» PROMPT:
Set down all of the data that follows word for word, without the images.

» INFORMATION SHOWN:
..............................

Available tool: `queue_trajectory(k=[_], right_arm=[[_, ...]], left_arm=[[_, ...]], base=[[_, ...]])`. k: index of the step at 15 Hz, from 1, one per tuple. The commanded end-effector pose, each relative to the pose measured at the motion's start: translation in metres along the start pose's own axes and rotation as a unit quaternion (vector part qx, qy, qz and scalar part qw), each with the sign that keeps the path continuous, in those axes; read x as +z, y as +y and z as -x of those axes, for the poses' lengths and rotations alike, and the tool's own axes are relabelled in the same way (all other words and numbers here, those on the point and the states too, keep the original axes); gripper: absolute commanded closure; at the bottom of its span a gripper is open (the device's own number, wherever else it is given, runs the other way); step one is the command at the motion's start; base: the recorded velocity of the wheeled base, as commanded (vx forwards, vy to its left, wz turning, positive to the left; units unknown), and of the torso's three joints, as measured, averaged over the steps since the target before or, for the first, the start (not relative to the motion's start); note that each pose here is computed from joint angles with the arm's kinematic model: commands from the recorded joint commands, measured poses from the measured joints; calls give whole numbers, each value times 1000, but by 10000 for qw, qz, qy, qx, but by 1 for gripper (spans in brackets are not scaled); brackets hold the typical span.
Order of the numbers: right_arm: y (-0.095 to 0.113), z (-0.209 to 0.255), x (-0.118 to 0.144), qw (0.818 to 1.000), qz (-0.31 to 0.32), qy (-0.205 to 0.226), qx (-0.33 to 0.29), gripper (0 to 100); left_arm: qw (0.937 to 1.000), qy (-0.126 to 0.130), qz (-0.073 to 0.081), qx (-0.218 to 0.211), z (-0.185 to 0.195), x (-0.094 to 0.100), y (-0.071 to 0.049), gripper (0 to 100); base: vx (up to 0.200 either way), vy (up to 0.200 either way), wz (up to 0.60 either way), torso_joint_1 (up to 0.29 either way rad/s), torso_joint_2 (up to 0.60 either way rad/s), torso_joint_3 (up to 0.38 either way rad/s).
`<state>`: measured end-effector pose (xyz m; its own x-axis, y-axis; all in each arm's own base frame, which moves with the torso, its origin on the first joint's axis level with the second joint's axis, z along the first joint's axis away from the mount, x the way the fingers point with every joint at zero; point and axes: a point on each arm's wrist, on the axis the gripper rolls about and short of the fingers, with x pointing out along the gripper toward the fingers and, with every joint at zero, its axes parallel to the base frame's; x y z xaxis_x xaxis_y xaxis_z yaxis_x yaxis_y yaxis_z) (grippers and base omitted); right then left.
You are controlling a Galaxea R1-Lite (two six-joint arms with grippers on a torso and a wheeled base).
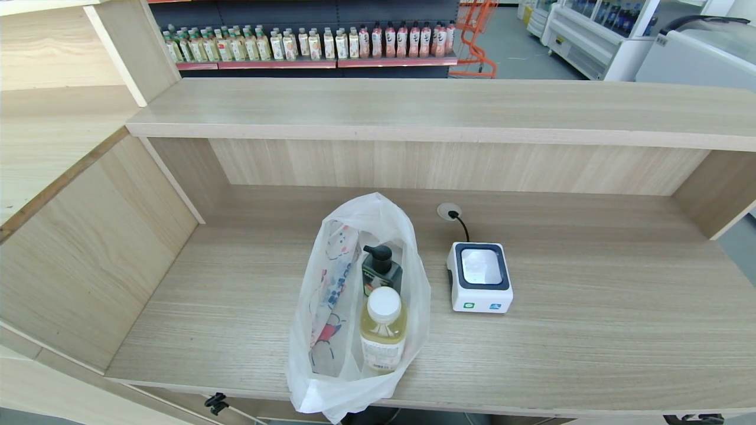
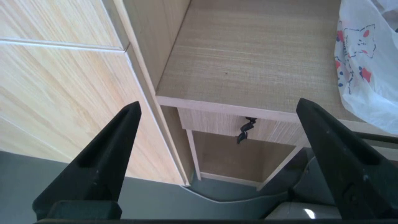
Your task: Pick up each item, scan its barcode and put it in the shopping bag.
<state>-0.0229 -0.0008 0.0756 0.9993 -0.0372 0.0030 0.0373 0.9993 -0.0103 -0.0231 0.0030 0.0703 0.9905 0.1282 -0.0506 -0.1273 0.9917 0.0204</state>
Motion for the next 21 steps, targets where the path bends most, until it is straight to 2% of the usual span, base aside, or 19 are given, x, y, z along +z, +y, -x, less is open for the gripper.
queue_trajectory(k=[1, 9, 15, 21], right_arm=[[0, 0, 0, 10000, -21, 7, -6, 100], [0, 0, 0, 10000, -21, 7, -6, 100], [0, 0, 0, 10000, -21, 7, 2, 100], [0, 0, 0, 10000, -21, 7, 2, 100]], left_arm=[[10000, -2, 0, 2, 0, 0, 0, 0], [10000, -2, 0, 2, 0, 0, 0, 0], [10000, -2, -15, 2, 0, 0, 0, 0], [10000, -2, 0, 2, 0, 0, 0, 0]], base=[[0, 0, 0, 0, 0, 0], [0, 0, 0, 0, 0, 0], [0, -200, 0, 4, 1, 1], [33, 0, 0, -1, 0, 1]])
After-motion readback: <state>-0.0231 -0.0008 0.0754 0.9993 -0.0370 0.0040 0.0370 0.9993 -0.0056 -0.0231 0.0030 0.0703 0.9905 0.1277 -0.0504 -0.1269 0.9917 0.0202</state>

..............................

» RESPONSE TO THIS TASK:
Available tool: `queue_trajectory(k=[_], right_arm=[[_, ...]], left_arm=[[_, ...]], base=[[_, ...]])`. k: index of the step at 15 Hz, from 1, one per tuple. The commanded end-effector pose, each relative to the pose measured at the motion's start: translation in metres along the start pose's own axes and rotation as a unit quaternion (vector part qx, qy, qz and scalar part qw), each with the sign that keeps the path continuous, in those axes; read x as +z, y as +y and z as -x of those axes, for the poses' lengths and rotations alike, and the tool's own axes are relabelled in the same way (all other words and numbers here, those on the point and the states too, keep the original axes); gripper: absolute commanded closure; at the bottom of its span a gripper is open (the device's own number, wherever else it is given, runs the other way); step one is the command at the motion's start; base: the recorded velocity of the wheeled base, as commanded (vx forwards, vy to its left, wz turning, positive to the left; units unknown), and of the torso's three joints, as measured, averaged over the steps since the target before or, for the first, the start (not relative to the motion's start); note that each pose here is computed from joint angles with the arm's kinematic model: commands from the recorded joint commands, measured poses from the measured joints; calls give whole numbers, each value times 1000, but by 10000 for qw, qz, qy, qx, but by 1 for gripper (spans in brackets are not scaled); brackets hold the typical span.
Order of the numbers: right_arm: y (-0.095 to 0.113), z (-0.209 to 0.255), x (-0.118 to 0.144), qw (0.818 to 1.000), qz (-0.31 to 0.32), qy (-0.205 to 0.226), qx (-0.33 to 0.29), gripper (0 to 100); left_arm: qw (0.937 to 1.000), qy (-0.126 to 0.130), qz (-0.073 to 0.081), qx (-0.218 to 0.211), z (-0.185 to 0.195), x (-0.094 to 0.100), y (-0.071 to 0.049), gripper (0 to 100); base: vx (up to 0.200 either way), vy (up to 0.200 either way), wz (up to 0.60 either way), torso_joint_1 (up to 0.29 either way rad/s), torso_joint_2 (up to 0.60 either way rad/s), torso_joint_3 (up to 0.38 either way rad/s).
`<state>`: measured end-effector pose (xyz m; its own x-axis, y-axis; all in each arm's own base frame, which moves with the torso, its origin on the first joint's axis level with the second joint's axis, z along the first joint's axis away from the mount, x the way the fingers point with every joint at zero; point and axes: a point on each arm's wrist, on the axis the gripper rolls about and short of the fingers, with x pointing out along the gripper toward the fingers and, with every joint at zero, its axes parallel to the base frame's; x y z xaxis_x xaxis_y xaxis_z yaxis_x yaxis_y yaxis_z) (grippers and base omitted); right then left.
You are controlling a Galaxea R1-Lite (two six-joint arms with grippers on a torso and a wheeled base).
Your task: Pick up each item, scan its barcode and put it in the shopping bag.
<state>-0.0229 -0.0008 0.0756 0.9993 -0.0372 0.0030 0.0373 0.9993 -0.0103 -0.0231 0.0030 0.0703 0.9905 0.1282 -0.0506 -0.1273 0.9917 0.0204</state>
Motion for the next 21 steps, targets where the path bends most, until it is straight to 2% of the usual span, base aside, or 19 are given, x, y, z along +z, +y, -x, less is open for the gripper.
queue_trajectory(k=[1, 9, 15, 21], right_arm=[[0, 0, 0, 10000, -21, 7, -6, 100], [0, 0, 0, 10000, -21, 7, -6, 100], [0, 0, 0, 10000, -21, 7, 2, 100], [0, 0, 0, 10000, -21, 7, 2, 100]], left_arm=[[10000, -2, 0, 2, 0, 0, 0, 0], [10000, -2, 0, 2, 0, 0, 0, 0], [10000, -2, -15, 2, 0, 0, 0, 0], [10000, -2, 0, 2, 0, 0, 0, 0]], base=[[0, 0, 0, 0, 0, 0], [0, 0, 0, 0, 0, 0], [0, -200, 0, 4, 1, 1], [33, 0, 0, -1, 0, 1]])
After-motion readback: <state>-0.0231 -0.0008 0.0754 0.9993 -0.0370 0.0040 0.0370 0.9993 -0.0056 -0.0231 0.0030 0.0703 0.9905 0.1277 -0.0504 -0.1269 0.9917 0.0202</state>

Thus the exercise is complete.